Geneva, October 18 – Today, the International Lesbian, Gay, Bisexual, Trans and Intersex Association (ILGA) shares the second round of results of the ILGA-RIWI Global Attitudes Survey on LGBTI People in partnership with Logo.
This is a new annual survey to gather credible data on public attitudes to particular issues related to sexual orientation, gender identity, gender expression and sex characteristics on every continent, and this release comes just a few days ahead of World Statistics Day to be celebrated on October 20.
Developed in cooperation with the Canadian technology company RIWI Corp. and in partnership with the US entertainment brand Logo, the survey collected answers to 31 questions from 96,331 online individuals in 65 countries. Significantly, the survey reached environments highly hostile to LGBTI people, such as Saudi Arabia and Iraq, resulting in the largest investigation of attitudes towards LGBTI people around the world ever conducted.

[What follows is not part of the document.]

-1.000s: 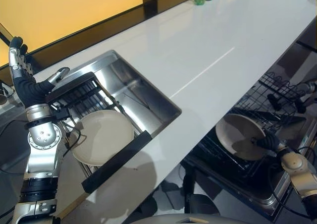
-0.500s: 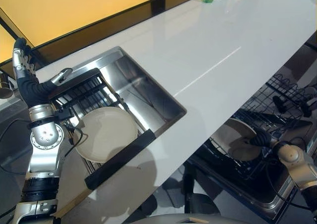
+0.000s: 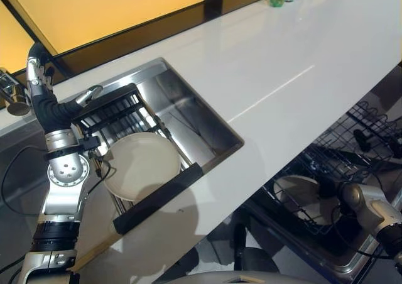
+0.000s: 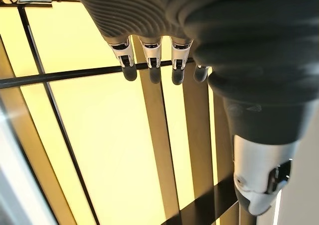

Click here to download the report:
The Personal and the Political: Attitudes towards LGBTI People around the World
While the first report, released in May 2016, looked at sexual orientation as its predominant subject, this second output, titled The Personal and the Political: Attitudes towards LGBTI People around the World, allows a deeper analysis into global attitudes also to gender identity, gender expression and to a lesser extent, intersex issues. It also shows relevant differences in how people respond at a personal level to encountering LGBTI people or issues, when compared to more ideological or political attitudes they may hold.
At a global average, for example, this survey shows that 67% of the world (strongly or somewhat) agrees that human rights should be applied to everyone regardless of their sexual orientation or gender identity or expression.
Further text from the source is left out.